Segment Start: Data to examine

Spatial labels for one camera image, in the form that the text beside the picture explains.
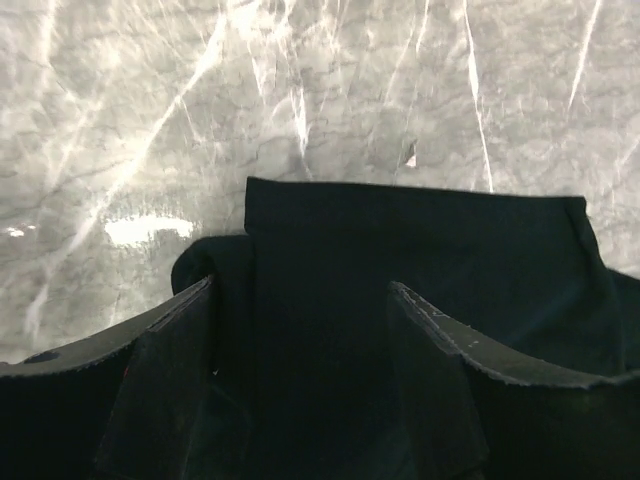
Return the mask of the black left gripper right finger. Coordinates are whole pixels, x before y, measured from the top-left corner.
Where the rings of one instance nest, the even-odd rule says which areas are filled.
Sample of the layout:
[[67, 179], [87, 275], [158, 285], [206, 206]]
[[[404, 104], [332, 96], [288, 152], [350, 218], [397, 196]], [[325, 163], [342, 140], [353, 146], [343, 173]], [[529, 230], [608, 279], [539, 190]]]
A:
[[389, 288], [392, 358], [421, 479], [635, 479], [639, 375], [605, 377], [511, 349]]

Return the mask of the black t shirt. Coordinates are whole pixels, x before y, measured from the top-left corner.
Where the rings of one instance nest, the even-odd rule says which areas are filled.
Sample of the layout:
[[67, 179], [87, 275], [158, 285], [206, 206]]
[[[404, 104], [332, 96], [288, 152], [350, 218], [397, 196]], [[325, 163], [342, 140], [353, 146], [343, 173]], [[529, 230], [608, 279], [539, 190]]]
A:
[[608, 268], [581, 197], [250, 178], [244, 231], [195, 241], [175, 292], [250, 285], [237, 479], [421, 479], [389, 340], [401, 283], [525, 355], [639, 375], [639, 283]]

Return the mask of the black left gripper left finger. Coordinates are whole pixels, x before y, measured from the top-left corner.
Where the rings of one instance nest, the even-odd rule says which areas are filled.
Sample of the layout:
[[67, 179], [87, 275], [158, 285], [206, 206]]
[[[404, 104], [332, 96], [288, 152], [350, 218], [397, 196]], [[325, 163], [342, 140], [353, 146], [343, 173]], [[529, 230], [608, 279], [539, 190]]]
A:
[[152, 310], [1, 367], [5, 479], [237, 479], [250, 285], [205, 278]]

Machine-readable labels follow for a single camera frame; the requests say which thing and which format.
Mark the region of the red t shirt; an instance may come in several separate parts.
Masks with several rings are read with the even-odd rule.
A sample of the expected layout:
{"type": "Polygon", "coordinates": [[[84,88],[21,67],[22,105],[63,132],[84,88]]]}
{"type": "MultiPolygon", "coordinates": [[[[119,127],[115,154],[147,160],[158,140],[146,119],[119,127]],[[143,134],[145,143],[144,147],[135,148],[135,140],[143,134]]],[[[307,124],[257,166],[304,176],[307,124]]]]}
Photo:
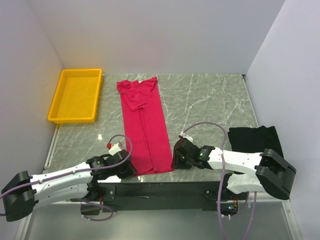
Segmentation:
{"type": "Polygon", "coordinates": [[[173,155],[156,76],[139,82],[116,83],[120,95],[124,133],[131,142],[131,162],[136,175],[173,171],[173,155]]]}

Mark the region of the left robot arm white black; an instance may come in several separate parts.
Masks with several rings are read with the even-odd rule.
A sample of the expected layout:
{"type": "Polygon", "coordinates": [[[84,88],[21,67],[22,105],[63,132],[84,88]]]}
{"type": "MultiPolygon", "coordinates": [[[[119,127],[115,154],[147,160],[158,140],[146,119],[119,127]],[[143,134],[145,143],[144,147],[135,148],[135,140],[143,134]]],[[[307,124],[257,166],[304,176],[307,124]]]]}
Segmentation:
{"type": "Polygon", "coordinates": [[[17,173],[1,190],[3,216],[7,222],[27,217],[34,210],[63,200],[98,200],[104,191],[99,181],[117,176],[125,179],[137,173],[126,150],[93,156],[85,162],[63,170],[29,175],[17,173]]]}

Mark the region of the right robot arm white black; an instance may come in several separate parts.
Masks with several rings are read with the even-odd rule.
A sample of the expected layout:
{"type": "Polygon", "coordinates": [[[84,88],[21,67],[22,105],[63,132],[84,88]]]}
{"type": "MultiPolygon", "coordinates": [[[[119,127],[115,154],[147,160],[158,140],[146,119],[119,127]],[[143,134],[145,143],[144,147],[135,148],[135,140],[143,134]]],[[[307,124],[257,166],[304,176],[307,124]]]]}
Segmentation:
{"type": "Polygon", "coordinates": [[[199,148],[185,137],[174,145],[173,167],[231,171],[226,183],[219,187],[221,197],[226,200],[245,192],[266,192],[276,199],[289,200],[297,173],[272,149],[243,153],[207,145],[199,148]]]}

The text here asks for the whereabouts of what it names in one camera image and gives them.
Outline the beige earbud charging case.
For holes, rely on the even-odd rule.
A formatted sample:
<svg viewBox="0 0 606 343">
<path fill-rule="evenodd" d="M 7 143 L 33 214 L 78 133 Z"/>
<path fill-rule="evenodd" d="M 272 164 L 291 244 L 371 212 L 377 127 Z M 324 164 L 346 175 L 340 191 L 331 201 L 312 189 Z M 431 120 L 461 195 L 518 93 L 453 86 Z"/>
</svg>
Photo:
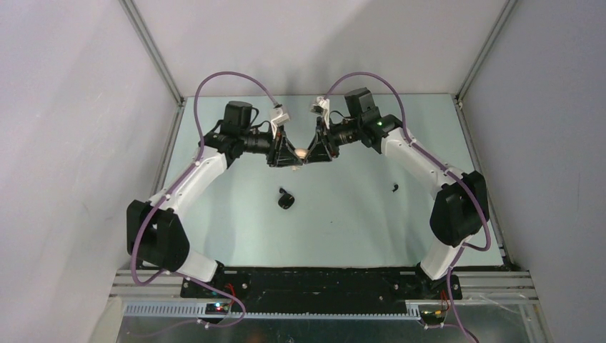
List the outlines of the beige earbud charging case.
<svg viewBox="0 0 606 343">
<path fill-rule="evenodd" d="M 308 149 L 303 149 L 303 148 L 297 148 L 294 150 L 294 153 L 296 154 L 296 156 L 300 159 L 305 159 L 309 153 Z"/>
</svg>

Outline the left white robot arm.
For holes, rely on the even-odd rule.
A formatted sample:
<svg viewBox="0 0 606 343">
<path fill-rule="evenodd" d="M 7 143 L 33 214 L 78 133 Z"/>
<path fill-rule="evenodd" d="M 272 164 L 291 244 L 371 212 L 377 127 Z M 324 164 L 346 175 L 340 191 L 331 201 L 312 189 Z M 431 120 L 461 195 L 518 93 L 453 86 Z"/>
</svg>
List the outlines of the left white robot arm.
<svg viewBox="0 0 606 343">
<path fill-rule="evenodd" d="M 283 125 L 289 120 L 285 107 L 278 104 L 270 111 L 266 131 L 253 123 L 258 114 L 250 103 L 229 101 L 223 118 L 200 140 L 185 170 L 150 199 L 134 200 L 127 207 L 126 249 L 133 267 L 138 261 L 148 262 L 198 279 L 198 288 L 208 297 L 223 294 L 226 279 L 217 273 L 220 262 L 191 246 L 182 217 L 243 154 L 263 154 L 271 167 L 302 163 L 284 132 Z"/>
</svg>

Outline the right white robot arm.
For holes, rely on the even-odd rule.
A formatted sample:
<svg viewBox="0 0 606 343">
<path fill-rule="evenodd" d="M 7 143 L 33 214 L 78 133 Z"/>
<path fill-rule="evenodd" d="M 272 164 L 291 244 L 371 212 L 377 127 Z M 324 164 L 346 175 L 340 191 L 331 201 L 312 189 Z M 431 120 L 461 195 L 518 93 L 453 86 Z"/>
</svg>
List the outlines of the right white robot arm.
<svg viewBox="0 0 606 343">
<path fill-rule="evenodd" d="M 472 236 L 484 232 L 486 243 L 481 249 L 491 247 L 485 178 L 478 171 L 466 173 L 432 155 L 400 118 L 381 115 L 369 89 L 355 89 L 344 99 L 349 114 L 338 124 L 330 119 L 327 96 L 318 96 L 312 103 L 317 128 L 304 163 L 331 161 L 339 156 L 341 146 L 360 141 L 403 166 L 429 192 L 434 200 L 429 218 L 434 239 L 419 263 L 424 274 L 416 278 L 415 287 L 420 296 L 433 299 L 443 291 L 443 277 L 456 265 L 463 249 L 473 248 Z"/>
</svg>

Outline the black earbud charging case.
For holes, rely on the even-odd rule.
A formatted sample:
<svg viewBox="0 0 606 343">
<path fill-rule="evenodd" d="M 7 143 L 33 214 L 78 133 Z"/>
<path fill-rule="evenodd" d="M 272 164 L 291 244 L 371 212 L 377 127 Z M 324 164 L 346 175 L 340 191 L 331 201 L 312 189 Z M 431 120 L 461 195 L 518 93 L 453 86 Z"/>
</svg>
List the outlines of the black earbud charging case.
<svg viewBox="0 0 606 343">
<path fill-rule="evenodd" d="M 280 194 L 280 197 L 278 199 L 279 207 L 282 209 L 291 208 L 295 202 L 294 196 L 284 188 L 279 189 L 279 194 Z"/>
</svg>

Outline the left controller board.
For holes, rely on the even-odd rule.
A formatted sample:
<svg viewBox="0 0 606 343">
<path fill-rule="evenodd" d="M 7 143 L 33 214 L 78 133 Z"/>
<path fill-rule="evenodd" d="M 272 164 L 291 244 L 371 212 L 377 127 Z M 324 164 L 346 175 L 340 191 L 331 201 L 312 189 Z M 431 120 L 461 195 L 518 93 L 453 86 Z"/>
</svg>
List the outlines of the left controller board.
<svg viewBox="0 0 606 343">
<path fill-rule="evenodd" d="M 230 310 L 230 305 L 227 303 L 207 303 L 204 308 L 204 314 L 210 315 L 227 315 Z"/>
</svg>

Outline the controller board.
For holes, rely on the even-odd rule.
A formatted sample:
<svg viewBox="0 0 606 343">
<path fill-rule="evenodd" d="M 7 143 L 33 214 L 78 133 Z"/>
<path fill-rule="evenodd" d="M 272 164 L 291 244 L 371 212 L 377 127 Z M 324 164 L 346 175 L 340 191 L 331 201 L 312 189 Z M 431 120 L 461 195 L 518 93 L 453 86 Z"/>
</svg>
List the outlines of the controller board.
<svg viewBox="0 0 606 343">
<path fill-rule="evenodd" d="M 204 314 L 210 315 L 227 315 L 230 310 L 230 305 L 227 303 L 207 303 L 204 308 Z"/>
<path fill-rule="evenodd" d="M 427 326 L 440 326 L 445 321 L 445 312 L 442 310 L 436 311 L 421 311 L 420 321 Z"/>
</svg>

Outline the right controller board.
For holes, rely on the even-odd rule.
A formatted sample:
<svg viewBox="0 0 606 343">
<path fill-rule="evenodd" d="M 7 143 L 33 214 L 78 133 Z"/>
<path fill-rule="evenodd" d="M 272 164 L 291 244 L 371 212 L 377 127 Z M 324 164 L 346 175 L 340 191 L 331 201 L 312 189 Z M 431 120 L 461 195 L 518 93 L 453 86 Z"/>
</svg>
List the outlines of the right controller board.
<svg viewBox="0 0 606 343">
<path fill-rule="evenodd" d="M 420 321 L 427 326 L 440 326 L 445 321 L 445 312 L 442 310 L 436 311 L 421 311 Z"/>
</svg>

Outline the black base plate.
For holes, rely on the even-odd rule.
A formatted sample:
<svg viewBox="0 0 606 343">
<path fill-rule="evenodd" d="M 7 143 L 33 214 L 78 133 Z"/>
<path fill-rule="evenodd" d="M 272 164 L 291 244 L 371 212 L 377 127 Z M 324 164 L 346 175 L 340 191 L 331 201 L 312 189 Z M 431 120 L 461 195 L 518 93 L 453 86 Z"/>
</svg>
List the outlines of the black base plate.
<svg viewBox="0 0 606 343">
<path fill-rule="evenodd" d="M 183 299 L 223 299 L 226 292 L 249 312 L 299 314 L 406 313 L 412 300 L 462 299 L 457 276 L 431 280 L 420 267 L 225 267 L 206 289 L 183 280 Z"/>
</svg>

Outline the left aluminium frame post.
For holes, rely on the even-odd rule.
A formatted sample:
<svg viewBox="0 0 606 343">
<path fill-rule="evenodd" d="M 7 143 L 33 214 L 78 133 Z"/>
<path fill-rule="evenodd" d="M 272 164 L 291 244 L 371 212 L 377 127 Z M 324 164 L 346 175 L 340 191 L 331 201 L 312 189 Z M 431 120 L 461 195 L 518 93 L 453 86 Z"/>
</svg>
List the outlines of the left aluminium frame post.
<svg viewBox="0 0 606 343">
<path fill-rule="evenodd" d="M 140 12 L 139 7 L 133 0 L 118 0 L 121 7 L 126 14 L 126 17 L 130 21 L 135 34 L 138 36 L 144 50 L 148 54 L 152 64 L 154 65 L 160 79 L 169 91 L 169 94 L 173 98 L 177 106 L 181 106 L 184 97 L 177 86 L 175 78 L 169 70 L 169 66 L 166 63 L 162 53 L 155 42 L 152 32 L 150 31 L 146 21 Z"/>
</svg>

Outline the aluminium frame post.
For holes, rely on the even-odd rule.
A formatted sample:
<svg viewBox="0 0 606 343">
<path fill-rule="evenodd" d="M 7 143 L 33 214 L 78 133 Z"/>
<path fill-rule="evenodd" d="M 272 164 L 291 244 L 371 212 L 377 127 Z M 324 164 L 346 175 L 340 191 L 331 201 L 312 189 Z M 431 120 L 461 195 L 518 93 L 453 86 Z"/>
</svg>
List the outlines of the aluminium frame post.
<svg viewBox="0 0 606 343">
<path fill-rule="evenodd" d="M 479 74 L 485 60 L 496 44 L 497 39 L 500 37 L 502 30 L 504 29 L 507 22 L 514 10 L 516 9 L 519 1 L 518 0 L 506 0 L 503 7 L 501 8 L 497 18 L 491 26 L 484 42 L 482 43 L 479 52 L 477 53 L 474 61 L 468 72 L 466 73 L 461 86 L 455 94 L 455 99 L 458 102 L 463 102 L 470 87 L 472 86 L 476 76 Z"/>
<path fill-rule="evenodd" d="M 177 86 L 175 78 L 169 70 L 169 66 L 166 63 L 162 53 L 155 42 L 152 32 L 150 31 L 146 21 L 140 12 L 139 7 L 133 0 L 118 0 L 121 7 L 126 14 L 126 17 L 130 21 L 135 34 L 138 36 L 144 50 L 148 54 L 152 64 L 154 65 L 160 79 L 169 91 L 169 94 L 173 98 L 177 106 L 181 106 L 184 97 Z"/>
</svg>

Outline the right aluminium frame post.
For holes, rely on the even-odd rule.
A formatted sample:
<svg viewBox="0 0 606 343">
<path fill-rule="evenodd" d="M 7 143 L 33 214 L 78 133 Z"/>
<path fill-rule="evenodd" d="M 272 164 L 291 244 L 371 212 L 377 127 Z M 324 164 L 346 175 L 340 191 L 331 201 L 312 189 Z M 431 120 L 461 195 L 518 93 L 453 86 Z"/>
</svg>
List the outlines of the right aluminium frame post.
<svg viewBox="0 0 606 343">
<path fill-rule="evenodd" d="M 476 76 L 479 74 L 485 60 L 496 44 L 497 39 L 500 37 L 502 30 L 504 29 L 507 22 L 514 10 L 516 9 L 519 1 L 518 0 L 506 0 L 503 7 L 501 8 L 497 18 L 491 26 L 484 42 L 482 43 L 479 52 L 477 53 L 474 61 L 468 72 L 466 73 L 461 86 L 455 94 L 455 99 L 458 102 L 463 102 L 470 87 L 472 86 Z"/>
</svg>

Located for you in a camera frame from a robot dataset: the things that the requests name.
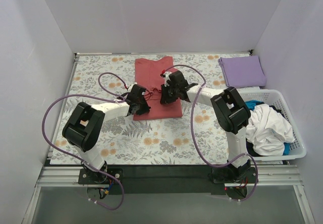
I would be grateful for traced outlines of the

Segment End: Data to examine

Requirement — Report the lines above that contain "text".

Response for this exercise —
Spatial labels for one camera image, in the form that the text beside the picture explains.
The text here asks for the whereabouts of what it names in one camera image and gives them.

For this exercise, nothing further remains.